From hedge funds to individual investors, scores of market participants are turning to social media and market data to figure out which stocks are worth watching. It's a concept that's known as "crowdsourcing," and it uses the masses to identify emerging trends in the market.
Walmart Stores Inc.
- Nearest Resistance: $77
- Nearest Support: $75
- Catalyst: Q1 Earnings
First on our list of Thursday's most actively traded stocks is $233 billion retail giant Walmart Stores Inc. (WMT - Get Report) . Shares of Walmart are up 2.2% today, hitting new 52-week highs intraday following first-quarter earnings. Walmart posted a first-quarter profit of $1 per share, besting the 96-cent earnings that Wall Street was expecting. 63% year-over-year growth in e-commerce sales is helping to fuel the positive sentiment in this retail stock.

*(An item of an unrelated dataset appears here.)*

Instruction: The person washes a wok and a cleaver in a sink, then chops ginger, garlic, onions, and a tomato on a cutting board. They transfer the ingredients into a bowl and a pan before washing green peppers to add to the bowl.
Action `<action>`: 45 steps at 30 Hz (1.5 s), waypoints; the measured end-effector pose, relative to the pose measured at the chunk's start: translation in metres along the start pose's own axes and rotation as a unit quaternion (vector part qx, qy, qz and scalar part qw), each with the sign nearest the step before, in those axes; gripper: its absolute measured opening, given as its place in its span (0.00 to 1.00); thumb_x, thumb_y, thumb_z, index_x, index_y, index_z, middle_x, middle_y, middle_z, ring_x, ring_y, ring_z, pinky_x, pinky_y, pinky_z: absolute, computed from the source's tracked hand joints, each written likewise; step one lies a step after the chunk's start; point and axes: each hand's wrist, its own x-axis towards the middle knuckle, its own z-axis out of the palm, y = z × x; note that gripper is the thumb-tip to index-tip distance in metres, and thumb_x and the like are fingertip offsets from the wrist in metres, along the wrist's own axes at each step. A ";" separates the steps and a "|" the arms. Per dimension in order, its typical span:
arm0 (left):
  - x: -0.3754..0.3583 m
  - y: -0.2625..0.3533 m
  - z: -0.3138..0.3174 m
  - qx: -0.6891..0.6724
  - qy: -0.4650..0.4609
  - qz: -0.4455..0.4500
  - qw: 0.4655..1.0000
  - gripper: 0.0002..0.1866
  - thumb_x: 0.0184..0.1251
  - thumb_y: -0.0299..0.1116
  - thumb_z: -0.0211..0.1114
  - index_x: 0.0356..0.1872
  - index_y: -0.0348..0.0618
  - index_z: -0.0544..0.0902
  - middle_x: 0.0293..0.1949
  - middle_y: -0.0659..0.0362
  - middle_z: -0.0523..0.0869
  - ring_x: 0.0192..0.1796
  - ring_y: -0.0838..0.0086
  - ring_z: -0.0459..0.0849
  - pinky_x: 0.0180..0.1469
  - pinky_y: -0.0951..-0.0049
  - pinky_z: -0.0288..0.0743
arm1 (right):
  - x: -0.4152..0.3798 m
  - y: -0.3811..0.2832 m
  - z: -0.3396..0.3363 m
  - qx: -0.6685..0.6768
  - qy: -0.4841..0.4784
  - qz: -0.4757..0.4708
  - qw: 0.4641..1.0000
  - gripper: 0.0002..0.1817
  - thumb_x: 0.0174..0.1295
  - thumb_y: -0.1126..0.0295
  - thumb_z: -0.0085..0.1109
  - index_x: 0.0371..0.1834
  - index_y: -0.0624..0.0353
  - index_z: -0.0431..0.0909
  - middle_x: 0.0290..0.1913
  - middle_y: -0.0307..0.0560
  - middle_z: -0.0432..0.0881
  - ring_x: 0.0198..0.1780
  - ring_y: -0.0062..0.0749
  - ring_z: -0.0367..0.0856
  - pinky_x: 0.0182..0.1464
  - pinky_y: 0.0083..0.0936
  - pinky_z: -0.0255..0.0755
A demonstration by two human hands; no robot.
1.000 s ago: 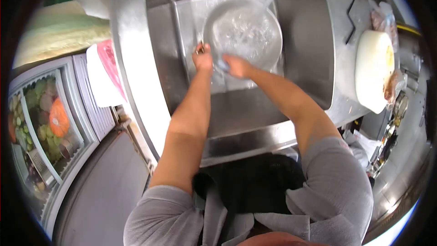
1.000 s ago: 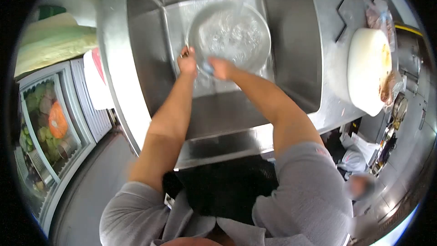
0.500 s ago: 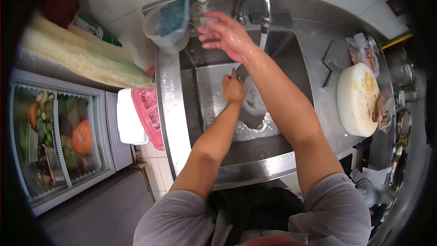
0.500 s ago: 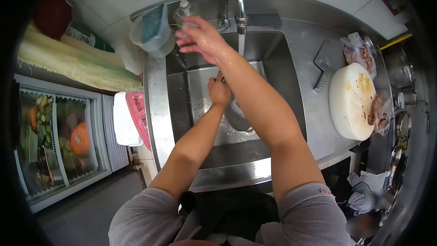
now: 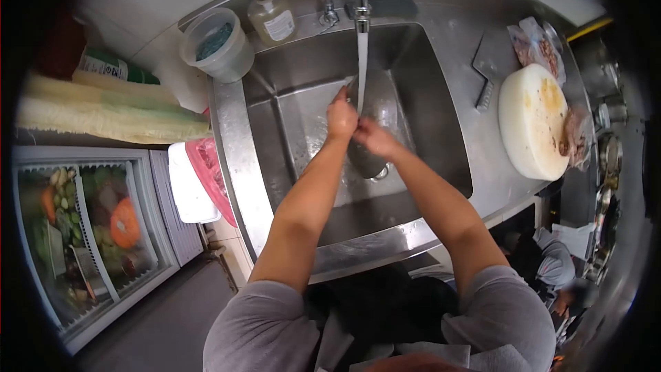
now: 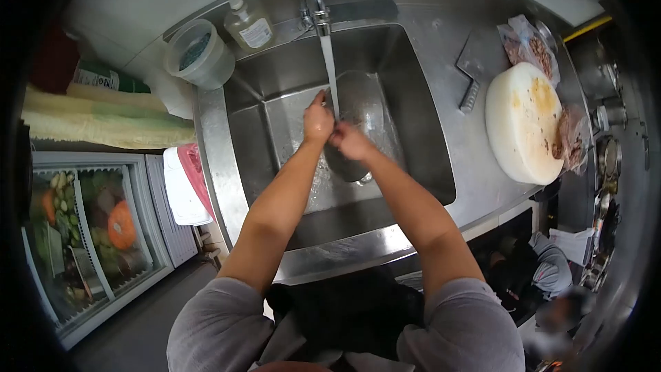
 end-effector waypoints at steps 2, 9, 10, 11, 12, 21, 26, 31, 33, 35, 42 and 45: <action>-0.005 0.017 -0.027 0.056 -0.020 -0.037 0.998 0.23 0.65 0.27 0.57 0.63 0.38 0.77 0.51 0.38 0.86 0.56 0.42 0.83 0.61 0.49 0.77 | -0.030 0.026 0.044 -0.304 0.009 -0.043 0.952 0.23 0.69 0.58 0.58 0.58 0.66 0.77 0.50 0.63 0.85 0.56 0.56 0.83 0.60 0.44 0.74; 0.011 0.062 -0.103 0.229 -0.093 -0.134 0.960 0.26 0.66 0.39 0.64 0.63 0.39 0.76 0.51 0.37 0.86 0.56 0.44 0.85 0.61 0.52 0.78 | -0.043 -0.064 0.065 -0.225 -0.057 0.042 0.972 0.19 0.64 0.58 0.64 0.48 0.62 0.84 0.42 0.66 0.86 0.48 0.65 0.84 0.53 0.49 0.77; 0.015 0.064 -0.112 0.221 -0.087 -0.159 0.958 0.30 0.64 0.43 0.67 0.63 0.37 0.75 0.51 0.37 0.86 0.57 0.43 0.84 0.61 0.53 0.78 | -0.040 -0.069 0.052 -0.164 -0.049 0.065 0.983 0.19 0.63 0.58 0.65 0.48 0.63 0.84 0.41 0.66 0.86 0.45 0.62 0.85 0.50 0.47 0.78; 0.024 0.033 -0.111 0.186 -0.082 -0.135 0.970 0.42 0.60 0.56 0.71 0.69 0.36 0.72 0.56 0.34 0.83 0.61 0.42 0.82 0.60 0.49 0.79 | -0.038 -0.073 0.042 -0.035 -0.056 0.096 0.993 0.19 0.63 0.58 0.65 0.47 0.63 0.85 0.42 0.65 0.87 0.45 0.60 0.86 0.50 0.45 0.79; 0.022 0.030 -0.121 0.189 -0.081 -0.133 0.970 0.42 0.60 0.56 0.71 0.69 0.36 0.72 0.56 0.34 0.83 0.61 0.42 0.82 0.60 0.49 0.79 | -0.036 -0.077 0.033 0.095 -0.062 0.124 0.986 0.18 0.63 0.58 0.66 0.47 0.62 0.85 0.42 0.64 0.87 0.44 0.57 0.87 0.49 0.44 0.79; -0.113 -0.038 -0.136 -0.357 -0.213 -0.583 0.698 0.29 0.68 0.39 0.62 0.65 0.34 0.67 0.59 0.40 0.77 0.55 0.37 0.83 0.49 0.34 0.83 | -0.099 -0.119 0.071 -0.438 -0.157 0.031 0.885 0.13 0.58 0.63 0.63 0.43 0.55 0.86 0.47 0.56 0.88 0.49 0.57 0.86 0.52 0.48 0.79; -0.159 -0.017 -0.129 -0.500 -0.096 -0.380 0.772 0.32 0.52 0.14 0.52 0.64 0.41 0.70 0.48 0.53 0.80 0.40 0.58 0.85 0.32 0.61 0.86 | -0.127 -0.079 0.000 -0.193 -0.270 -0.012 0.943 0.24 0.68 0.55 0.58 0.64 0.53 0.79 0.67 0.61 0.76 0.69 0.49 0.75 0.70 0.43 0.67; -0.165 -0.001 -0.119 -0.538 -0.111 -0.325 0.770 0.28 0.51 0.14 0.55 0.58 0.41 0.73 0.41 0.57 0.79 0.35 0.68 0.81 0.28 0.65 0.78 | -0.025 -0.051 -0.081 -0.711 0.040 -0.083 0.697 0.33 0.69 0.56 0.53 0.77 0.56 0.64 0.82 0.57 0.52 0.82 0.50 0.51 0.79 0.52 0.48; -0.163 0.026 -0.108 -0.531 -0.092 -0.326 0.777 0.27 0.53 0.14 0.55 0.58 0.41 0.73 0.40 0.58 0.79 0.34 0.69 0.80 0.28 0.65 0.78 | 0.022 -0.045 -0.070 -0.734 0.100 -0.151 0.655 0.35 0.69 0.56 0.53 0.78 0.57 0.61 0.82 0.57 0.50 0.83 0.50 0.49 0.80 0.54 0.45; -0.159 0.026 -0.104 -0.504 -0.086 -0.320 0.798 0.26 0.56 0.15 0.55 0.59 0.40 0.73 0.41 0.58 0.79 0.36 0.70 0.81 0.31 0.63 0.82 | 0.058 -0.048 -0.019 -0.562 0.258 -0.138 0.774 0.35 0.70 0.59 0.51 0.79 0.59 0.57 0.82 0.61 0.50 0.82 0.52 0.50 0.79 0.55 0.46; -0.153 0.000 -0.112 -0.542 -0.097 -0.369 0.749 0.33 0.54 0.13 0.54 0.65 0.46 0.69 0.43 0.58 0.79 0.39 0.68 0.83 0.31 0.65 0.83 | 0.011 -0.054 0.102 -0.294 -0.002 -0.221 0.930 0.33 0.75 0.64 0.47 0.81 0.55 0.55 0.83 0.56 0.50 0.83 0.49 0.48 0.79 0.53 0.47; -0.170 -0.006 -0.124 -0.563 -0.073 -0.349 0.745 0.32 0.52 0.13 0.54 0.63 0.42 0.70 0.45 0.56 0.80 0.38 0.66 0.84 0.29 0.66 0.81 | -0.065 -0.069 0.013 -0.488 -0.296 -0.186 0.800 0.33 0.73 0.63 0.51 0.81 0.48 0.58 0.83 0.47 0.54 0.83 0.44 0.49 0.80 0.55 0.45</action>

Technically speaking, Walmart's price action looks strong right now. Shares broke free of a long-term downtrend back at the end of March, and they've been pointing higher ever since. Now, new highs are clearing the way for a re-test of this stock's all-time highs just below $91. Importantly, Walmart's earnings buck the trend of retail disappointments this quarter, which should make shares a magnet for investors dollars this summer.
Alibaba Group Holding Ltd.
- Nearest Resistance: $125
- Nearest Support: $114
- Catalyst: Q4 Earnings
Another huge earnings-driven mover Thursday is Alibaba Group Holding Ltd. (BABA - Get Report) . This Chinese e-commerce behemoth is down 2.9% as I write today, dropping following a miss for fourth-quarter earnings. Alibaba reported adjusted earnings of $4.35 per share, just missing the $4.50 profit target that analysts were hoping for, on average.

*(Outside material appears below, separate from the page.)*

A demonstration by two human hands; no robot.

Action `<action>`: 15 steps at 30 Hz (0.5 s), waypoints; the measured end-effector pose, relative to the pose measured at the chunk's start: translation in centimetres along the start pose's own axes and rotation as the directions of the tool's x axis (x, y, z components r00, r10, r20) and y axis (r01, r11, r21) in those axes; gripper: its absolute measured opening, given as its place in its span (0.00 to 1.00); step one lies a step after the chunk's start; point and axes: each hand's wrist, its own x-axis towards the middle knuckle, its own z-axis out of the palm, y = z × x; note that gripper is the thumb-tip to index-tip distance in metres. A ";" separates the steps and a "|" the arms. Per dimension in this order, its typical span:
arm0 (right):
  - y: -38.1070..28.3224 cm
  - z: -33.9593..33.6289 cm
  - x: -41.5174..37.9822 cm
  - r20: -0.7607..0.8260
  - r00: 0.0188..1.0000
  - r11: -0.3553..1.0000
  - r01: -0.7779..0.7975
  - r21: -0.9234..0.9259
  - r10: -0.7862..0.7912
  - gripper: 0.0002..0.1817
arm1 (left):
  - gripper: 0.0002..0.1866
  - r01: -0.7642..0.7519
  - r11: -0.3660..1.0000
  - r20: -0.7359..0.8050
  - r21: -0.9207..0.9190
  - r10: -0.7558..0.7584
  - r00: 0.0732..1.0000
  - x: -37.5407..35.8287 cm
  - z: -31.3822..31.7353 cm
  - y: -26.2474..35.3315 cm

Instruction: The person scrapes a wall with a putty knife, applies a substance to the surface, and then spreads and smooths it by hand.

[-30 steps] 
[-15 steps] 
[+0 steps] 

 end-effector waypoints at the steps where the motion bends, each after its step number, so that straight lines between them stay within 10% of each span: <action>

While Alibaba is down Thursday, it's not out. Alibaba has spent all of 2017 in an uptrend, and while shares dropped down to test trend line support in Thursday's trading session, the selling stopped at that long-term price floor. That makes today's dip in BABA look more like a buying opportunity than a cause for concern. The next up-day is confirmation that it makes sense to buy.
iShares MSCI Brazil ETF
- Nearest Resistance: $37
- Nearest Support: $31
- Catalyst: Corruption Allegations
The iShares MSCI Brazil ETF (EWZ - Get Report) is near the top of the list of the NYSE's most actively traded issues today, free-falling nearly 17% as I write, after corruption allegations that President Michel Temer is involved in a cover-up scheme involving a payment to former house speaker Eduardo Cunha. This latest political crisis sent Brazilian bonds plummeting, with equity prices in the country dropping alongside them.

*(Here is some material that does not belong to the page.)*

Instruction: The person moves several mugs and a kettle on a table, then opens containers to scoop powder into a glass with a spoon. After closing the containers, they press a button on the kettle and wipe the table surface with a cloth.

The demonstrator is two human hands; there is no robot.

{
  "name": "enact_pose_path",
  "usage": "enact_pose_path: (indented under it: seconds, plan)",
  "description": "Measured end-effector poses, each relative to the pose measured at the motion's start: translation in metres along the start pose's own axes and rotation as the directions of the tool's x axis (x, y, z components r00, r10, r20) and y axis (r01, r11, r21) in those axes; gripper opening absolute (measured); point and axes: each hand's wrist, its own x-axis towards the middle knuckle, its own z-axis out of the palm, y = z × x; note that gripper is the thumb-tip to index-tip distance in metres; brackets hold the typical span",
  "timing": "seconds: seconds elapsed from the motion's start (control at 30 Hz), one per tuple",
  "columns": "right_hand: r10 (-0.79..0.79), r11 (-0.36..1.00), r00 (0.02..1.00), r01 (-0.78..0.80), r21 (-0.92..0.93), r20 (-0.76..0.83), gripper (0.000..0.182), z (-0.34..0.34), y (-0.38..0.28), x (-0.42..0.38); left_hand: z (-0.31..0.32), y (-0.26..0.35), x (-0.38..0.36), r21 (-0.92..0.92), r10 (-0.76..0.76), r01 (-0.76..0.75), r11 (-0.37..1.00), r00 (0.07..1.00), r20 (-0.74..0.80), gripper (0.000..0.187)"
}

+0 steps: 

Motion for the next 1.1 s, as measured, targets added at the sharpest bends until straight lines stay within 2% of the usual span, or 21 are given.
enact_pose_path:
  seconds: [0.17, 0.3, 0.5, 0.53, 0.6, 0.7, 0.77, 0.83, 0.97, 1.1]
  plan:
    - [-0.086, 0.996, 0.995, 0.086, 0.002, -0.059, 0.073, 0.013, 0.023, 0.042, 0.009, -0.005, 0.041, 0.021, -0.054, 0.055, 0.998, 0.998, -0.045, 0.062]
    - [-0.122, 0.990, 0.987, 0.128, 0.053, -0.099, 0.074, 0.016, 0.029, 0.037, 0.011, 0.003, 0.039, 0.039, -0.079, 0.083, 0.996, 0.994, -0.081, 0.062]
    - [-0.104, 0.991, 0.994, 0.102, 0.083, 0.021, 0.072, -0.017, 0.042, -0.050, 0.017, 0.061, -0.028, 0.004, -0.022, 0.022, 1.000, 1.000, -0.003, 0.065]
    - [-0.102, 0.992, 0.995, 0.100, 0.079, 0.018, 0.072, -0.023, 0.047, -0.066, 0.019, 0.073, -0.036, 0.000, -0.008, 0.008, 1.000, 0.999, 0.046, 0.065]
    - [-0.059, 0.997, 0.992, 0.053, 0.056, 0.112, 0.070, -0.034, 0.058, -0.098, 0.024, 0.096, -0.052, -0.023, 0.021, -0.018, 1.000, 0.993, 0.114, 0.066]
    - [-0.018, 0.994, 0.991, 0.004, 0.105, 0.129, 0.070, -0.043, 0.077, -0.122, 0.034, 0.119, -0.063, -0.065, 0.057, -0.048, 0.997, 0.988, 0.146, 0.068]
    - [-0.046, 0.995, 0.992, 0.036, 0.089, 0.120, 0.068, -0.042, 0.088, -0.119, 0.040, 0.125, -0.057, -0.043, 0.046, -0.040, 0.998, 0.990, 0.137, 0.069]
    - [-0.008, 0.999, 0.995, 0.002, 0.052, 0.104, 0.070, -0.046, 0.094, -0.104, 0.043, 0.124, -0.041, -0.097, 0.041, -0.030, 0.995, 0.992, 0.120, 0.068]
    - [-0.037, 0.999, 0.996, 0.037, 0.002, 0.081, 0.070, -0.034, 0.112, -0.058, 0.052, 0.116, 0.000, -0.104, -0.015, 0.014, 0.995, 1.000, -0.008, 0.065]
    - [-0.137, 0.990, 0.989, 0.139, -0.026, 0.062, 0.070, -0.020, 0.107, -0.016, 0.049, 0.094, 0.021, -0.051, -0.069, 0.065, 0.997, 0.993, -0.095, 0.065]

As one of the easiest ways to gain exposure to Brazil, EWZ is one of the biggest stateside losers from the scandal. While this ETF has been a strong performer in the past year, rallying more than 22% during that timeframe, today's drop could be the start of a move that totally unwinds those gains. Shares are violating the uptrend that's propelled EWZ higher since last summer. If you own this ETF, consider selling before shares see more downside.
Cisco Systems Inc.
- Nearest Resistance: $32.50
- Nearest Support: $29
- Catalyst: Q3 Earnings
Finally, Cisco Systems Inc. (CSCO - Get Report) is tumbling 7.4%, following disappointing sales forecasts from the firm's third-quarter earnings call after the bell Wednesday. Cisco beat profit estimates for Q3, generating 60 cents per share in adjusted earnings, rather than the 57.8-cent consensus from analysts. But the firm expects as much as a 6% decline in the current quarter vs. last year, putting another 1,100 jobs on the chopping block.
Long term, Cisco looks "toppy." Shares have spent the last several months forming a double-top pattern, a bearish reversal setup that triggered a sell when the $32.50 level got violated at the open this morning. That drop clears the way for a downside move to prior support at $29. Buyers beware.